# Private Health Insurance for the IEC Visa



## Pat111 (Jun 23, 2012)

Can anyone give me some advice 

I currently hold the one year IEC visa. 
When i arrive in Canada i need to show i have private health insurance to cover my one year i Canada. How do i arrange this, can i arrange it through a insurance company in Ireland or a company in Canada. Has anyone took out insurance for the IEC visa and with what company. What level of cover do you require?

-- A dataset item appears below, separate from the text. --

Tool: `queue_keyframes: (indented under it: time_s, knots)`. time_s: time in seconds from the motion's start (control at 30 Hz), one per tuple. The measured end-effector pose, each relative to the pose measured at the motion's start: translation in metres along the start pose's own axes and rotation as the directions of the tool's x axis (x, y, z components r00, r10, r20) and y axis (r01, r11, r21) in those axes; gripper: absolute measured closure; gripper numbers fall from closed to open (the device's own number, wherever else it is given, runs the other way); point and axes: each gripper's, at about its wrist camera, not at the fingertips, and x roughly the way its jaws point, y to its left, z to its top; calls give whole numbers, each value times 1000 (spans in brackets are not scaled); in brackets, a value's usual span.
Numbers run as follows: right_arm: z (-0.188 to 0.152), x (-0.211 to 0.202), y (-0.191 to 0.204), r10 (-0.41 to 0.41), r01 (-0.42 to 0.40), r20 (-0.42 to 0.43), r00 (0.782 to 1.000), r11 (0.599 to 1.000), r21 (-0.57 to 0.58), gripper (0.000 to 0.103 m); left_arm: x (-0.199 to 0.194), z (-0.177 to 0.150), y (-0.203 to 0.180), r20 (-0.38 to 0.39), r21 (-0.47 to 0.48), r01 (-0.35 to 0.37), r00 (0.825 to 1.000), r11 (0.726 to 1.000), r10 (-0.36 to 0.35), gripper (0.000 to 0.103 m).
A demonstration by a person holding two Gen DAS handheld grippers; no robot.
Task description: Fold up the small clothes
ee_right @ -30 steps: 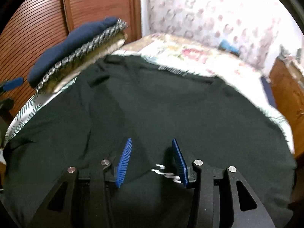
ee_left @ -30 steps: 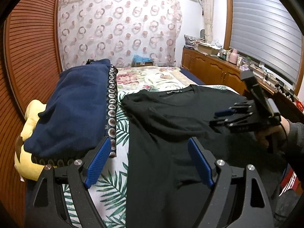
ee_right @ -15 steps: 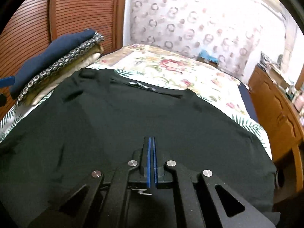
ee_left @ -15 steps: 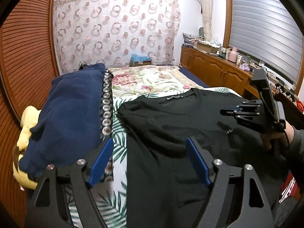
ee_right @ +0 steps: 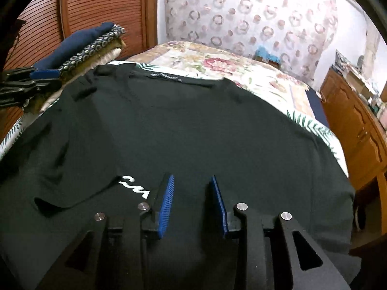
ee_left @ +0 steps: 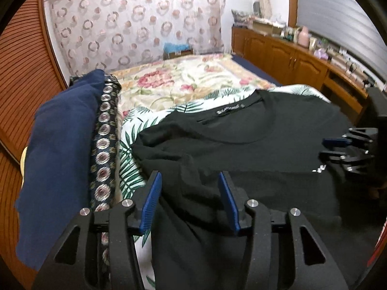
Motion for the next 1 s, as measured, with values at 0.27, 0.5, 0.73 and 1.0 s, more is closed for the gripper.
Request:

Also do i need to get a medical examination and medical clearance? 



Thanks for the replys


----------



## COD (Jul 23, 2012)

Pat111 said:


> Can anyone give me some advice
> 
> I currently hold the one year IEC visa.
> When i arrive in Canada i need to show i have private health insurance to cover my one year i Canada. How do i arrange this, can i arrange it through a insurance company in Ireland or a company in Canada. Has anyone took out insurance for the IEC visa and with what company. What level of cover do you require?
> ...



HI 
I am wondering the same thing re the Healthcare Insurance? Home company or Canada? I don't have a clue. Also I had to have a medical examination they send you out the instructions if you need one. But I have no proof of same which I also need to present at Border Services. I wish they had a contact number. 
ahhhhhhhhhhhhhhhhhhhhhhhhhhhh Help if you can  Cheers


----------



## Pat111 (Jun 23, 2012)

I have got no replys on this please let me know if you get some information.






Thanks


----------



## Pat111 (Jun 23, 2012)

International Experience Canada - What Health Insurance to buy? (UK citizen)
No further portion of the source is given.